Financing Activities

        On February 10, 2004, we completed the sale of $150.0 million of 8.75% senior subordinated notes, or bonds, due 2012 in a private placement to qualified institutional buyers. The proceeds from the bond issuance were used to repay certain of our then existing debt and provided us with additional funds for our operations. These bonds accrue interest from the date of their issuance, or February 10, 2004, at the rate of 8.75% per year. Interest on the bonds are payable semi-annually in arrears on each February 15 and August 15, which commenced on August 15, 2004. As we were unable to consummate the exchange offer until March 28, 2005, interest on the bonds increased by 0.25% point per year for the first 90-day period immediately following the default and an additional 0.25% point per year with respect to each subsequent 90-day period up to a maximum amount of additional interest of 1% point. As of December 31, 2005, accrued interest related to the bonds amounted to $5.4 million.

        The bonds are unsecured and are subordinated in right of payment to all of our existing and future senior debt, including our guarantee of all borrowings under our primary senior credit facility. The bonds are effectively subordinated to all existing and future liabilities, including trade payables, of those of our subsidiaries that do not guarantee the bonds.

        The bonds are guaranteed by all of our domestic subsidiaries that are guarantors or borrowers under our primary senior credit facility. The guarantees are general unsecured obligations of the guarantors and are subordinated in right of payment to all existing and future senior debt of the applicable guarantors, which includes their guarantees of, and borrowings under our primary senior credit facility.

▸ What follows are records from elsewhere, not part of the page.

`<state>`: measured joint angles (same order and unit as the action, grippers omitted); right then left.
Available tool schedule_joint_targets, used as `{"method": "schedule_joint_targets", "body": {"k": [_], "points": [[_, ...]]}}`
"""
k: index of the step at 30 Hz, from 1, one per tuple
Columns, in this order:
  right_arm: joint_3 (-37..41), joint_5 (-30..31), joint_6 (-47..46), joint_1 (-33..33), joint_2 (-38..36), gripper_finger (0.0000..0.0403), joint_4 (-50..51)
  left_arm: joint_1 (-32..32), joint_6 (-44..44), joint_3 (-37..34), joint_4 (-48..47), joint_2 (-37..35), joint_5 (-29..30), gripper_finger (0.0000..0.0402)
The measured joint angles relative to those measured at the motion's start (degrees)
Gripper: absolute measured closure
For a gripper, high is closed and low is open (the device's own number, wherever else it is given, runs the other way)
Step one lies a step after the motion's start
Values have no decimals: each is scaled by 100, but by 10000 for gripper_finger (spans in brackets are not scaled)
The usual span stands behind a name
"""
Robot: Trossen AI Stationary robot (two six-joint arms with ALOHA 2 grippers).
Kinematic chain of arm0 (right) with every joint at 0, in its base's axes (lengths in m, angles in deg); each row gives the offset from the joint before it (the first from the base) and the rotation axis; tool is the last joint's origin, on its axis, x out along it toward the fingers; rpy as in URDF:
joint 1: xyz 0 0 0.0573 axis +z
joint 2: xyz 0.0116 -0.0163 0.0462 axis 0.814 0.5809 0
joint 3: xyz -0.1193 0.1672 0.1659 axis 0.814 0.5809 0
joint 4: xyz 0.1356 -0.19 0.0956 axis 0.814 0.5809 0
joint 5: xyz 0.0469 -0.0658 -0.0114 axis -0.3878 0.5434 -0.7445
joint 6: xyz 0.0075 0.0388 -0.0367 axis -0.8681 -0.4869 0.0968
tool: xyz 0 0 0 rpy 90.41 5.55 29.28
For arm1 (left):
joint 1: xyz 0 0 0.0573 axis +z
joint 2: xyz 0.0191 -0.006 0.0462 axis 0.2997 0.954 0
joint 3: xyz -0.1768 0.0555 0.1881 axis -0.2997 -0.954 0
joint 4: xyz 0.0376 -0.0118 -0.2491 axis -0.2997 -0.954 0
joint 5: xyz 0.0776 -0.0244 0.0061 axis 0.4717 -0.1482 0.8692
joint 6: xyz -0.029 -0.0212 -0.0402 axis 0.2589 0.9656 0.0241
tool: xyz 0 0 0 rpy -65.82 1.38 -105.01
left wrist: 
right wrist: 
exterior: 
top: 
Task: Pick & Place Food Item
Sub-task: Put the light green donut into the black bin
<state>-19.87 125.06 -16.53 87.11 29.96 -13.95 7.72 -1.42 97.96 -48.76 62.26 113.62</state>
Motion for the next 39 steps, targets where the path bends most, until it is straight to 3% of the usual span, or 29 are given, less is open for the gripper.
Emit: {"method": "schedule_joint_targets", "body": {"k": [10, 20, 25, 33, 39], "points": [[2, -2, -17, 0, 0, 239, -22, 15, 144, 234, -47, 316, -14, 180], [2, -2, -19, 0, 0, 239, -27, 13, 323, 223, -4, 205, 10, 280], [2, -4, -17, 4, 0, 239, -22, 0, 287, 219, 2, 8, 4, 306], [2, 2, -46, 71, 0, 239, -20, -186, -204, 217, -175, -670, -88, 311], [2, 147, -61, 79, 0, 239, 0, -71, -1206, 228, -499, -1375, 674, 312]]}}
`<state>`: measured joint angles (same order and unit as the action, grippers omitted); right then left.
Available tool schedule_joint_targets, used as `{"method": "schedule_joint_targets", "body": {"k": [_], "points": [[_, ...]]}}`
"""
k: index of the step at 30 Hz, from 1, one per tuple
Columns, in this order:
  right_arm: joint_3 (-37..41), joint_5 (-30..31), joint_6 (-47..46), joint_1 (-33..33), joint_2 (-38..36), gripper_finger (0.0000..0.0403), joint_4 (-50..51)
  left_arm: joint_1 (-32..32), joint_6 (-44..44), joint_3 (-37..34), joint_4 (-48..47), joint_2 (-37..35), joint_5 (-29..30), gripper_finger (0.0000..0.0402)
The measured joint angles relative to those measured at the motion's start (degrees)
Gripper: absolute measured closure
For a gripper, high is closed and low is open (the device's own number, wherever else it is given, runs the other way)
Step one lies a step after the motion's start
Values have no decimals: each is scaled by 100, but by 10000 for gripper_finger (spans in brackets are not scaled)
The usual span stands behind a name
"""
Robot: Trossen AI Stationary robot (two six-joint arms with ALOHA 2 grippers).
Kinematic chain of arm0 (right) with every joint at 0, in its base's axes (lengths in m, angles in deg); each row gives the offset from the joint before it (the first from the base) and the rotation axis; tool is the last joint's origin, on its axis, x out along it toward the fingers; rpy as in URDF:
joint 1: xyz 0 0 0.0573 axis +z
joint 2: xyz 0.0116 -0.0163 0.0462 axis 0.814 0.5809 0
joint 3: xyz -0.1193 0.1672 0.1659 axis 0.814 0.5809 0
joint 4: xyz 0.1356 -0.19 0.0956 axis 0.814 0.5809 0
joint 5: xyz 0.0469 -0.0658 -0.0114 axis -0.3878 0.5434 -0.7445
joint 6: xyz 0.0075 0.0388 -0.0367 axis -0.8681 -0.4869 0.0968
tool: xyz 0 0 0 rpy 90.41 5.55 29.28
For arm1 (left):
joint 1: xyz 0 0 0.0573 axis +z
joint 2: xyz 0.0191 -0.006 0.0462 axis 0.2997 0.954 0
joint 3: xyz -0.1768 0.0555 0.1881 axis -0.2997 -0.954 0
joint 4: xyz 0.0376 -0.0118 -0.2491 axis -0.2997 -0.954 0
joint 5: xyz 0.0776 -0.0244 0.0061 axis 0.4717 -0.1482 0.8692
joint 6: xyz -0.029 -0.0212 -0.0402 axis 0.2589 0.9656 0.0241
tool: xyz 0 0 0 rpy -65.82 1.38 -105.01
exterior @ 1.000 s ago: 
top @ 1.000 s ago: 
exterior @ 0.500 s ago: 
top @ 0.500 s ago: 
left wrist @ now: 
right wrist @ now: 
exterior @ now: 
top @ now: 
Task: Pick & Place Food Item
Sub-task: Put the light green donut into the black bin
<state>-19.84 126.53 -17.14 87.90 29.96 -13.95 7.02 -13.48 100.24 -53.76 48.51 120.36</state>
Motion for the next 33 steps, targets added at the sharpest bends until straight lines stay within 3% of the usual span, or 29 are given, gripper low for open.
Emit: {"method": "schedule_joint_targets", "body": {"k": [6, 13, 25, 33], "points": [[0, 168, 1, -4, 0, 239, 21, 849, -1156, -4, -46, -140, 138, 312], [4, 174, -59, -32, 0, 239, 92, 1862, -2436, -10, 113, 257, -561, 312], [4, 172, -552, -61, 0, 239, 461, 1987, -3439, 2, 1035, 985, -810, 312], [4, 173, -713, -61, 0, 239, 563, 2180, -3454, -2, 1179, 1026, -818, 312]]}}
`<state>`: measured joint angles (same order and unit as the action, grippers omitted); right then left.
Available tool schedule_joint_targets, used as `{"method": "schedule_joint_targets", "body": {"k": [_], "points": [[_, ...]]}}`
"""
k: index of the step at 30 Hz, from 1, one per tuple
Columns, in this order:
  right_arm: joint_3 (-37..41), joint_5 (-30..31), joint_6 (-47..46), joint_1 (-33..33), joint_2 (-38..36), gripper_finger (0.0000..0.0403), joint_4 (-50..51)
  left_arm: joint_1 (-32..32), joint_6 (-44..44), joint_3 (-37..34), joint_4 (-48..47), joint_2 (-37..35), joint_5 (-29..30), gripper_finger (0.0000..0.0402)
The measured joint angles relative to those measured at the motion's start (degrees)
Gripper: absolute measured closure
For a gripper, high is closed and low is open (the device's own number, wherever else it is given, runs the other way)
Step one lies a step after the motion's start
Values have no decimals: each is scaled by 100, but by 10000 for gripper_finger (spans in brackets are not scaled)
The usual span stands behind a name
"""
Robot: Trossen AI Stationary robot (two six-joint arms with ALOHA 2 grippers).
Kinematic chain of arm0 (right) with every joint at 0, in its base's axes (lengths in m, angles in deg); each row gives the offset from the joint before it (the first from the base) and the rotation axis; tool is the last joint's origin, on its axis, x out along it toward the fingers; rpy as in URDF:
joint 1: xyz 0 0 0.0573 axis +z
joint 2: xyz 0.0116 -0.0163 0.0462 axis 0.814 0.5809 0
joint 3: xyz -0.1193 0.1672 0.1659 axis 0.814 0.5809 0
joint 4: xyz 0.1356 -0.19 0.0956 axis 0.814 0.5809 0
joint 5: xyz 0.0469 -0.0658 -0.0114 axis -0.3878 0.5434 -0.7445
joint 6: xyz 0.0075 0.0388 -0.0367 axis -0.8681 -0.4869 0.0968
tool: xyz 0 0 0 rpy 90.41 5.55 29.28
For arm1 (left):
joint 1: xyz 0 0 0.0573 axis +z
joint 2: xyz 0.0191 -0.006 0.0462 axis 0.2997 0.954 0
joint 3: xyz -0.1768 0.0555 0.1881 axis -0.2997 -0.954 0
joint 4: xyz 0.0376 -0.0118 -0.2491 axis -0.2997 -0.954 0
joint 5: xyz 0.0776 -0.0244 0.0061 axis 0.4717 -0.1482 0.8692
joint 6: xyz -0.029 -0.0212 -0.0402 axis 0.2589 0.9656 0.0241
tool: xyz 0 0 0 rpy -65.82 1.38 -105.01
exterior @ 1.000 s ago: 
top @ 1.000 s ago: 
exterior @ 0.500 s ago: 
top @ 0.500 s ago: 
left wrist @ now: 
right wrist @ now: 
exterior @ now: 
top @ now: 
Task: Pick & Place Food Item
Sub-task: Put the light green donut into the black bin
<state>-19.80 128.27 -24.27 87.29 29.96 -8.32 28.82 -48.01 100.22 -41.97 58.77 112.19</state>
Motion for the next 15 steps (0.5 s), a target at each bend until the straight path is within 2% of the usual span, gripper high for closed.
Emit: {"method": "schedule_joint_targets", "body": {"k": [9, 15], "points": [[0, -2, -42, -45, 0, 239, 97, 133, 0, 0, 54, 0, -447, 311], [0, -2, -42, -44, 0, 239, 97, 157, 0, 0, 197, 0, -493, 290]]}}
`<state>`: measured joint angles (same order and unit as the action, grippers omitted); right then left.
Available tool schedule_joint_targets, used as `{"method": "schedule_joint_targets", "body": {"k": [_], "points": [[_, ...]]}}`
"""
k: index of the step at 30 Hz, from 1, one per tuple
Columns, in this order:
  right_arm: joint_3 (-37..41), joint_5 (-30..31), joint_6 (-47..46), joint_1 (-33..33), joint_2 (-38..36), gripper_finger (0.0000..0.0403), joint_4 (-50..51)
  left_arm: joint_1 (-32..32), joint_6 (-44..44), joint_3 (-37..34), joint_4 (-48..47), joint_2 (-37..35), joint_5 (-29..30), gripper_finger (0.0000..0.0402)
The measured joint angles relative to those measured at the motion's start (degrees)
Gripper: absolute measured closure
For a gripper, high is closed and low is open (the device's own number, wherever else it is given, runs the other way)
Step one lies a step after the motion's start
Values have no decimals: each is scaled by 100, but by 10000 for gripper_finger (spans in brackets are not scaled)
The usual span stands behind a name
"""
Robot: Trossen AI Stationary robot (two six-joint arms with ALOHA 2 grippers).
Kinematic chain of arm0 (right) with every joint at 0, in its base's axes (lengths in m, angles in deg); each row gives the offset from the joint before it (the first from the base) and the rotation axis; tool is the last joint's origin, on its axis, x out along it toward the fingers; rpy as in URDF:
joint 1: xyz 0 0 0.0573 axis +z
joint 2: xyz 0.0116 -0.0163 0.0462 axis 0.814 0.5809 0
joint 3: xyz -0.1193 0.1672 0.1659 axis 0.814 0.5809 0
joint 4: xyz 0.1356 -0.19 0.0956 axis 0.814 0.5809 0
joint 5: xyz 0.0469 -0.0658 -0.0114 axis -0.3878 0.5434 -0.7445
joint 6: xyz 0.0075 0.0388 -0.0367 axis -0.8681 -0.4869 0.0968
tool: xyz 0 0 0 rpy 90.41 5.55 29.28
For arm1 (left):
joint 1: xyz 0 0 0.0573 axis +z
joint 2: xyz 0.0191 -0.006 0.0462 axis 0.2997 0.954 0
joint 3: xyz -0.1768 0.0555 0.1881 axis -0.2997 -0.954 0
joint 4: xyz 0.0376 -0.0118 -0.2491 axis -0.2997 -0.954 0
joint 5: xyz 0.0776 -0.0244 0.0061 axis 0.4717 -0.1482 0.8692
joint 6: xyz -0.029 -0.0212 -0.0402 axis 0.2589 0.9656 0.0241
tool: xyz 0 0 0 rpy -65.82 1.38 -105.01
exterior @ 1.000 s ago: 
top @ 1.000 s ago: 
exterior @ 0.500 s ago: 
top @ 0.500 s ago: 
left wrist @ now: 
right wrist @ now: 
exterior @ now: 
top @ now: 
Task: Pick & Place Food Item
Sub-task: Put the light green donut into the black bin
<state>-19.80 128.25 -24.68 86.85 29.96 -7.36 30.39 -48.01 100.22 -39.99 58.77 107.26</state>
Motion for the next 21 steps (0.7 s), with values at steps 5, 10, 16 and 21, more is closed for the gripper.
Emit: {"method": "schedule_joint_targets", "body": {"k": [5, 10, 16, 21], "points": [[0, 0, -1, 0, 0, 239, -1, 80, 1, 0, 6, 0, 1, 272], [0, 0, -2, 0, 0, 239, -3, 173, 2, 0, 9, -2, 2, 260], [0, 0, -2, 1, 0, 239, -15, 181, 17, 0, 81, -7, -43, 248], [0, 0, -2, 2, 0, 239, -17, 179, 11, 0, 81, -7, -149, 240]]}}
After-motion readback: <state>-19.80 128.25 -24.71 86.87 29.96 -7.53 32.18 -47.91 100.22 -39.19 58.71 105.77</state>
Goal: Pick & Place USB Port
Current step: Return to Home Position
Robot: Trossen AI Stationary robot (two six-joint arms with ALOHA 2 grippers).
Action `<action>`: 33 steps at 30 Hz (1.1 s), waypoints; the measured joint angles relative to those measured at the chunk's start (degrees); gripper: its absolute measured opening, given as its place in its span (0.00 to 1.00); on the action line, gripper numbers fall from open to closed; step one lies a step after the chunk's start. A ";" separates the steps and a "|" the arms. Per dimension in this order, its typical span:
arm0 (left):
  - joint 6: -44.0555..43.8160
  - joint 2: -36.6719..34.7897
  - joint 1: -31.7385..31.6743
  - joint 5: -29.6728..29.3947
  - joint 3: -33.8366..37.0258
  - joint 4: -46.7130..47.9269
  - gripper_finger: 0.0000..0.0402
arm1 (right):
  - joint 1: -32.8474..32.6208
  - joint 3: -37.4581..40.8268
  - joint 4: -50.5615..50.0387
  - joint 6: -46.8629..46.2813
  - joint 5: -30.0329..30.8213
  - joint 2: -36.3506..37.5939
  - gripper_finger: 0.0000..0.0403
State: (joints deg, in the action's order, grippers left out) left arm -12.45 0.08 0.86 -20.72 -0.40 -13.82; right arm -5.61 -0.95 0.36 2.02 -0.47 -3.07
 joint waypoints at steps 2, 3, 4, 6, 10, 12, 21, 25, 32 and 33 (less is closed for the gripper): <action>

        In August 2005, we sold 4,000,000 shares of common stock to funds affiliated with 3 accredited institutional investors in a private placement. Net proceeds from the private placement were approximately $92.8 million. Of this amount, we repaid principal and interest outstanding under our senior credit facility of $84.4 million, with the remainder of the net proceeds retained for general corporate purposes. $20.0 million of the repayment was used to permanently reduce the outstanding term loan balance under the senior credit facility.

        On February 8 and 9, 2006, we sold 3,400,000 shares of our common stock at $24.41 per share to funds affiliated with 14 accredited institutional investors in a private placement. Proceeds from the private placement were approximately $79.3 million, net of issuance costs of $3.7 million. Of this amount, we repaid principal and interest outstanding under our senior credit facility of $74.1 million, with the remainder of the net proceeds retained for general corporate purposes.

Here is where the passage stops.